Brittanie Nichole Cecil (March 20, 1988 – March 18, 2002) was a hockey fan who died from injuries suffered when a puck was deflected into the stands and struck her in the left temple at Nationwide Arena in Columbus, Ohio, on March 16, 2002. It was the first and currently only fan fatality in the NHL's history. Because of Cecil's death, the league implemented mandatory netting at both ends of the rink in every arena at the beginning of the next NHL season in 2002–03 to protect spectators from errant pucks.

Personal life
Born on March 20, 1988, Cecil was the daughter of David and Jody Cecil (). A native of West Alexandria, Ohio, a rural community near Dayton, Cecil was an avid sports fan and soccer player, competing in a state tournament with her team, the Orange Crush, at eleven years old. After the team qualified for the state tournament, mayor Carol Lunsford declared the day Orange Crush Day. Cecil attended Twin Valley South Middle School as a cheerleader, student council member and an honor student.
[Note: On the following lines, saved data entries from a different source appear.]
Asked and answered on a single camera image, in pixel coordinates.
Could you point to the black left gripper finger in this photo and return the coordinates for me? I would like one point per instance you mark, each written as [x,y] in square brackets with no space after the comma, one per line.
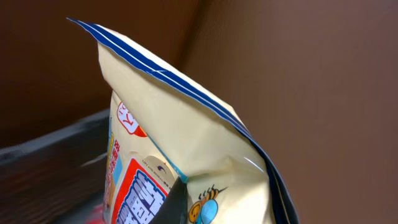
[174,208]

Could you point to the grey plastic shopping basket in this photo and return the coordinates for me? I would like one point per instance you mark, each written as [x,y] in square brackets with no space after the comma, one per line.
[52,176]

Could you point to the cream snack bag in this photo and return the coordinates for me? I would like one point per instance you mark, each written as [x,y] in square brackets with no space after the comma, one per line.
[164,126]

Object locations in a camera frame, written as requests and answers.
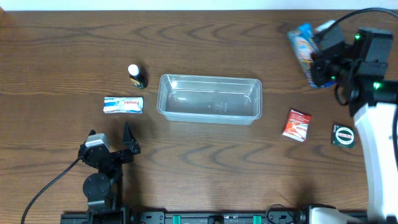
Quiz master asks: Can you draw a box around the white blue Panadol box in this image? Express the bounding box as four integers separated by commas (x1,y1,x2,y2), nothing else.
103,96,144,114

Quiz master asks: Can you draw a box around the blue children patches box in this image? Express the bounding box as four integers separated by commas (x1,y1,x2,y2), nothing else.
287,23,334,88

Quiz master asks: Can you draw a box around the red Panadol box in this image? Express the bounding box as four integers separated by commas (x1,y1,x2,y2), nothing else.
282,109,312,142

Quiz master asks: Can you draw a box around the green round-label box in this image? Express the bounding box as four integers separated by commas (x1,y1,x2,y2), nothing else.
331,124,355,149

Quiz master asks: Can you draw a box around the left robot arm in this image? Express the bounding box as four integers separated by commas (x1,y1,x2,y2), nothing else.
78,122,141,223

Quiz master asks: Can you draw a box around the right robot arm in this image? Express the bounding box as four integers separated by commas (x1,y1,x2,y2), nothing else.
309,21,397,223

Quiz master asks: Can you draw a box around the clear plastic container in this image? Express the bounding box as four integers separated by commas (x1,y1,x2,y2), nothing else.
157,74,262,125

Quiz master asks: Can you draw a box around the small dark dropper bottle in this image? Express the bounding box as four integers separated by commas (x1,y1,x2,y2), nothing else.
127,64,147,89

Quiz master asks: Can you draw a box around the left black cable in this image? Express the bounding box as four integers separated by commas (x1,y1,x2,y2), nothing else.
20,157,81,224

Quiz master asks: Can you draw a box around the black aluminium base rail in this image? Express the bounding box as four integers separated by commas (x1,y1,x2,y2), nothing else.
60,210,371,224

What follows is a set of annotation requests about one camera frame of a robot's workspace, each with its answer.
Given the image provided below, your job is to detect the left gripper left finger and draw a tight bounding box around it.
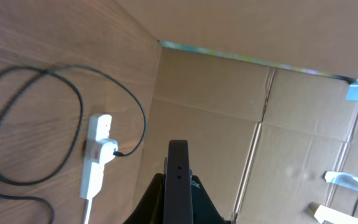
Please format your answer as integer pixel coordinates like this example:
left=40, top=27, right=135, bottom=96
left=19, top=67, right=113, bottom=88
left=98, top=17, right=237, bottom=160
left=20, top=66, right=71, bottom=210
left=124, top=173, right=165, bottom=224

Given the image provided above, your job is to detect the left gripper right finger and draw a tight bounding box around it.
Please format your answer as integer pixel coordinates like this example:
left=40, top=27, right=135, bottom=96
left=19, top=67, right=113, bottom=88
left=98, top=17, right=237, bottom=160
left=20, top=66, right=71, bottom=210
left=191, top=175, right=231, bottom=224

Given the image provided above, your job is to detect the blue smartphone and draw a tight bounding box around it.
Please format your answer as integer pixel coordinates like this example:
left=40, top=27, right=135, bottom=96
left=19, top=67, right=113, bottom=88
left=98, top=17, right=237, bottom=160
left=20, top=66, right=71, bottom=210
left=163, top=140, right=193, bottom=224

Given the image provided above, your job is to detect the white charger adapter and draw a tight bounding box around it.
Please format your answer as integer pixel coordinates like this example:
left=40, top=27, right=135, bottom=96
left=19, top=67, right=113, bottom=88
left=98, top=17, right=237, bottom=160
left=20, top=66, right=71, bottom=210
left=93, top=139, right=118, bottom=165

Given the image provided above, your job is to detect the white power strip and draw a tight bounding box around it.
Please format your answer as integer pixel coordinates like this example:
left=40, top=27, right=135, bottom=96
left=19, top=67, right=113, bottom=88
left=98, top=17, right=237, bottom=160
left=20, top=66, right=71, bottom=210
left=80, top=114, right=112, bottom=200

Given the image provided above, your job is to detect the blue tape piece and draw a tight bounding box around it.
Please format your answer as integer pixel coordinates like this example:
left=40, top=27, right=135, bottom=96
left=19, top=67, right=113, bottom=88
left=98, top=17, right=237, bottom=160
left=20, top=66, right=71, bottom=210
left=345, top=79, right=358, bottom=102

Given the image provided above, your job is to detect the white power strip cord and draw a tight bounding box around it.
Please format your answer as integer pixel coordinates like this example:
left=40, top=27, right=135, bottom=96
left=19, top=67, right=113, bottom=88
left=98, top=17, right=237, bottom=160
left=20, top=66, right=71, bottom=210
left=83, top=197, right=93, bottom=224

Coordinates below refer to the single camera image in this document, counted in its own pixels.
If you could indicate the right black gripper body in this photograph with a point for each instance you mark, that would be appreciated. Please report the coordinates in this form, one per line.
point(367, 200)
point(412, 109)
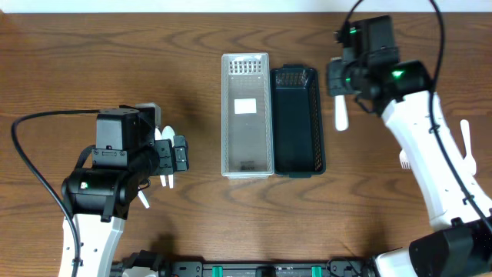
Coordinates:
point(347, 79)

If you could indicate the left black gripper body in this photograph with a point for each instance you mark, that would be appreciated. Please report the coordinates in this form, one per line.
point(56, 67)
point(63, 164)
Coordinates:
point(166, 156)

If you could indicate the white plastic fork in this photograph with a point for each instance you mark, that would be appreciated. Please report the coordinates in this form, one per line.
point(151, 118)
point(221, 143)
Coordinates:
point(340, 113)
point(404, 160)

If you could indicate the black plastic basket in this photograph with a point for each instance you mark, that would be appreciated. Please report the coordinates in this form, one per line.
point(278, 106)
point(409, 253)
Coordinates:
point(297, 122)

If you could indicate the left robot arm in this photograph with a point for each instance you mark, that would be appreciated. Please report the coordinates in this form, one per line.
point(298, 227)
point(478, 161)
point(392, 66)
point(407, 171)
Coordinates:
point(98, 193)

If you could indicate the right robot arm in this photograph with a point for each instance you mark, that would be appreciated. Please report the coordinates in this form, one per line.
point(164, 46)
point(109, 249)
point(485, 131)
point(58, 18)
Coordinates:
point(402, 94)

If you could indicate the clear plastic basket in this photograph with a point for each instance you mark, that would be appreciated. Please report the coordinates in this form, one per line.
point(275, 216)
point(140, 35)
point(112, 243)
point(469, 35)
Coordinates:
point(247, 139)

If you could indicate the white label sticker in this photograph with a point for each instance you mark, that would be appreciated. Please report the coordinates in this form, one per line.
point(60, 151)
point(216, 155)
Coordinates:
point(245, 106)

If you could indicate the white plastic spoon right side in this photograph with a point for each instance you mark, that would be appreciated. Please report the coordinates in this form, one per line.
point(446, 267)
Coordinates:
point(469, 160)

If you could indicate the black mounting rail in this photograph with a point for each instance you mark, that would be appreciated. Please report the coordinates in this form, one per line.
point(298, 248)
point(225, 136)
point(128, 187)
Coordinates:
point(146, 263)

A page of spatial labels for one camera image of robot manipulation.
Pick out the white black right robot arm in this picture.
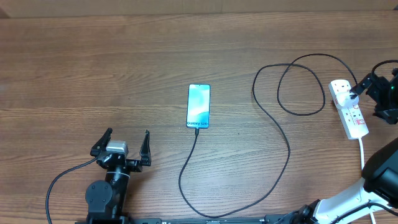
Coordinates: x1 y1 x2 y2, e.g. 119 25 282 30
280 68 397 223

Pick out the black charger cable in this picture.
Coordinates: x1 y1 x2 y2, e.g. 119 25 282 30
178 53 360 219

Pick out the blue Samsung smartphone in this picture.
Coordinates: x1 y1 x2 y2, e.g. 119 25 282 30
186 84 211 129

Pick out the white charger plug adapter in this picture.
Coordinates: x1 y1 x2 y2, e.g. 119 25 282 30
336 91 359 110

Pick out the white power strip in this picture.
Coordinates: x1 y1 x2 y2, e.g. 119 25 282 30
328 80 369 139

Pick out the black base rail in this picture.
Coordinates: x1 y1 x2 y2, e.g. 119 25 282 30
76 212 295 224

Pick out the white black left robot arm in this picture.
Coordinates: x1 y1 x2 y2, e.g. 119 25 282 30
45 128 152 223

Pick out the white power strip cord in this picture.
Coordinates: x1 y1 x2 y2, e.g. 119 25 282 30
358 138 377 224

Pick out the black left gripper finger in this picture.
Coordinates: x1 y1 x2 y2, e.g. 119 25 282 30
90 128 113 157
140 130 152 166

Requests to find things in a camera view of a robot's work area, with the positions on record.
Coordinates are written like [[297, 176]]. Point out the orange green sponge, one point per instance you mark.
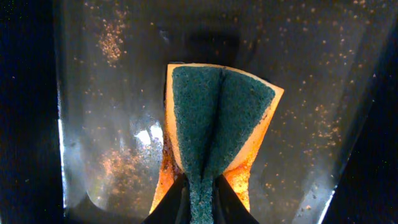
[[216, 118]]

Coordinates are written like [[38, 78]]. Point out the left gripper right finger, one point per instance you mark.
[[227, 207]]

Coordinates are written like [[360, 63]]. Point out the rectangular black tray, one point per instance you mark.
[[82, 99]]

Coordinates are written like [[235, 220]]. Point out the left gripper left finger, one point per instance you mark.
[[174, 208]]

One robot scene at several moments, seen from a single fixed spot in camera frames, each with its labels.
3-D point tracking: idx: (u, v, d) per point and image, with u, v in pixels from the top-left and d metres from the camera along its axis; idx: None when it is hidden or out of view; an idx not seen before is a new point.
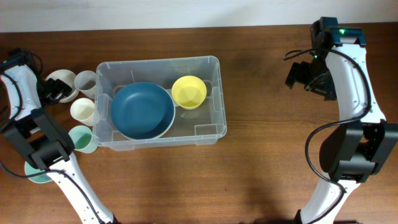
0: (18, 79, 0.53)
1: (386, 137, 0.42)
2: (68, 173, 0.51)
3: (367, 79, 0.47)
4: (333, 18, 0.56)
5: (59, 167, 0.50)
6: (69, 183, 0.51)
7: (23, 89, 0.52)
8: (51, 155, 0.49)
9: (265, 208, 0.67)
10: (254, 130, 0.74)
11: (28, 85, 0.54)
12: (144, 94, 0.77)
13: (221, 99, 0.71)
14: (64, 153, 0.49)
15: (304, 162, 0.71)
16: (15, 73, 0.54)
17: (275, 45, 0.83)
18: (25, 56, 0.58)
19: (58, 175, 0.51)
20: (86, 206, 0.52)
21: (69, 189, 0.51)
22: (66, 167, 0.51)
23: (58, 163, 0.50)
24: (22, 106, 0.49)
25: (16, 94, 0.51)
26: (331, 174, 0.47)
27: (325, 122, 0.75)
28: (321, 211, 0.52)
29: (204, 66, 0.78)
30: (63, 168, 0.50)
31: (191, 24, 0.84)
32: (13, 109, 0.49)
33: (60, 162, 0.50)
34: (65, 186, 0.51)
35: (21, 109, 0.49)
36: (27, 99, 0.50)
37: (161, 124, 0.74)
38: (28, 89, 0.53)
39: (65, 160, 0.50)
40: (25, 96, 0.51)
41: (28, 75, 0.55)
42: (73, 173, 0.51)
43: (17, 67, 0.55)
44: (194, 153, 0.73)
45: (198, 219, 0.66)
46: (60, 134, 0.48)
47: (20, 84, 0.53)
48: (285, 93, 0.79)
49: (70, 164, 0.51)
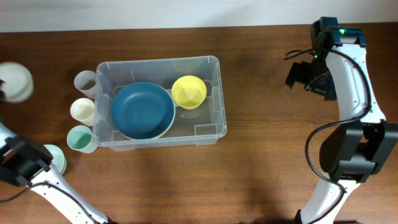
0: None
1: (386, 137, 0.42)
2: (51, 183, 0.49)
3: (367, 79, 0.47)
4: (333, 18, 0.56)
5: (41, 178, 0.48)
6: (56, 191, 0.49)
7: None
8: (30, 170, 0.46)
9: (265, 208, 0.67)
10: (254, 130, 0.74)
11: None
12: (144, 94, 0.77)
13: (221, 99, 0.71)
14: (45, 163, 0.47)
15: (304, 162, 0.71)
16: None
17: (275, 45, 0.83)
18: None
19: (42, 187, 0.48)
20: (78, 213, 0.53)
21: (58, 198, 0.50)
22: (48, 177, 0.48)
23: (38, 176, 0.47)
24: None
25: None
26: (331, 174, 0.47)
27: (325, 122, 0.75)
28: (321, 211, 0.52)
29: (204, 66, 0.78)
30: (45, 178, 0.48)
31: (191, 23, 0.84)
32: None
33: (40, 173, 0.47)
34: (52, 195, 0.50)
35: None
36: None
37: (161, 124, 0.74)
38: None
39: (46, 170, 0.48)
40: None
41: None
42: (58, 182, 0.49)
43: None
44: (194, 153, 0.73)
45: (198, 219, 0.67)
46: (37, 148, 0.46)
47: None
48: (284, 93, 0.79)
49: (52, 173, 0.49)
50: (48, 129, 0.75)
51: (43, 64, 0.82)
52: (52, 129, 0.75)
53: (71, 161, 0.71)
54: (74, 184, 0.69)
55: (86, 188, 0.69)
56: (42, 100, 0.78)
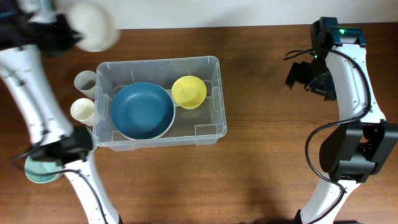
0: (26, 78, 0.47)
1: (386, 137, 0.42)
2: (83, 174, 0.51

She attended Thompson Secondary School.

Death
Cecil was watching the Columbus Blue Jackets play the Calgary Flames on March 16, 2002, on tickets received as an early gift from her father for her 14th birthday. With 12:10 remaining in the second period, a shot by the Blue Jackets' Espen Knutsen was deflected by the Flames' Derek Morris and went over the glass behind the net, striking her in the left temple. Play carried on as the players were unaware of having accidentally caused any serious injury. Although Cecil had suffered a skull fracture, she walked to a first-aid station before being taken to Columbus Children's Hospital in an ambulance with her only visible injury being a gash on her forehead. At the hospital, she suffered an initial seizure and was admitted, but appeared to be recovering the next day, both communicative and ambulatory, and without complaints of pain or dizziness. A CT scan, however, had failed to catch a torn vertebral artery, resulting in severe clotting and swelling of the brain. On March 18, she developed a high fever and lost consciousness. She died nearly 48 hours after being struck, at 5:15 p.m. on March 18, 2002, two days before her 14th birthday.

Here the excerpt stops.